The result should be every line in the data below that carries the string "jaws".

#### Data block
Content starts
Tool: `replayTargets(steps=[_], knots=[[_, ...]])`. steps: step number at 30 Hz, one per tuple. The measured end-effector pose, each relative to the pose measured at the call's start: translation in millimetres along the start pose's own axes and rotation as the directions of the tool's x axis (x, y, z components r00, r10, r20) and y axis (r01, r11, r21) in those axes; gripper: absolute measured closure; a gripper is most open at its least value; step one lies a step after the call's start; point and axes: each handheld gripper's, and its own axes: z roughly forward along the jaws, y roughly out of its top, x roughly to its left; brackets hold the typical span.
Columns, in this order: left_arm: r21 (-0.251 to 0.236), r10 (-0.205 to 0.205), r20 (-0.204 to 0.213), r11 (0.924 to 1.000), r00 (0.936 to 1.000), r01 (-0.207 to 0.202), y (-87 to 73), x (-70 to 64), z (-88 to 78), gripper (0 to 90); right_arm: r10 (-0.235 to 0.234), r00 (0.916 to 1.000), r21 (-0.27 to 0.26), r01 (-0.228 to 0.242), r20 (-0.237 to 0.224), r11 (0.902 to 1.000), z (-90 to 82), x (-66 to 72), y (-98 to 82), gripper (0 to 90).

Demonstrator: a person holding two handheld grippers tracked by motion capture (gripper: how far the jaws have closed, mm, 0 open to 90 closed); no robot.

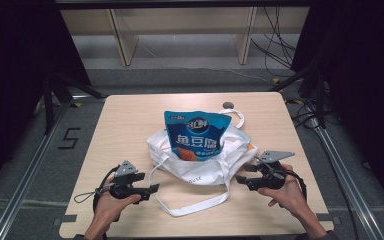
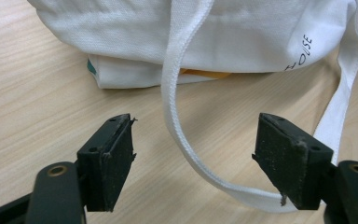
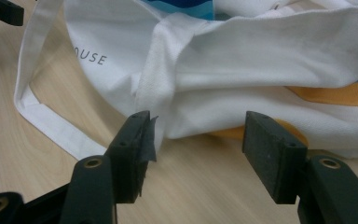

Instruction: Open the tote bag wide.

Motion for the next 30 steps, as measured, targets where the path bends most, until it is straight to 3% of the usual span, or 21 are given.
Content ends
#### Output of the exercise
Tool: `replayTargets(steps=[_], knots=[[_, ...]])`. steps: step number at 30 Hz, one per tuple. The measured end-effector pose, each relative to the pose measured at the call's start: translation in millimetres along the start pose's own axes and rotation as the directions of the tool's x axis (x, y, z components r00, r10, r20) and y axis (r01, r11, r21) in those axes; gripper: absolute measured closure; a gripper is most open at its least value; step one lies a step after the call's start; point and axes: each handheld gripper's, and its own axes: z roughly forward along the jaws, y roughly out of its top, x roughly to its left; brackets hold the typical span.
Demonstrator: a person holding two handheld grippers tracked by motion capture (gripper: how far the jaws have closed, mm, 0 open to 90 closed); no robot.

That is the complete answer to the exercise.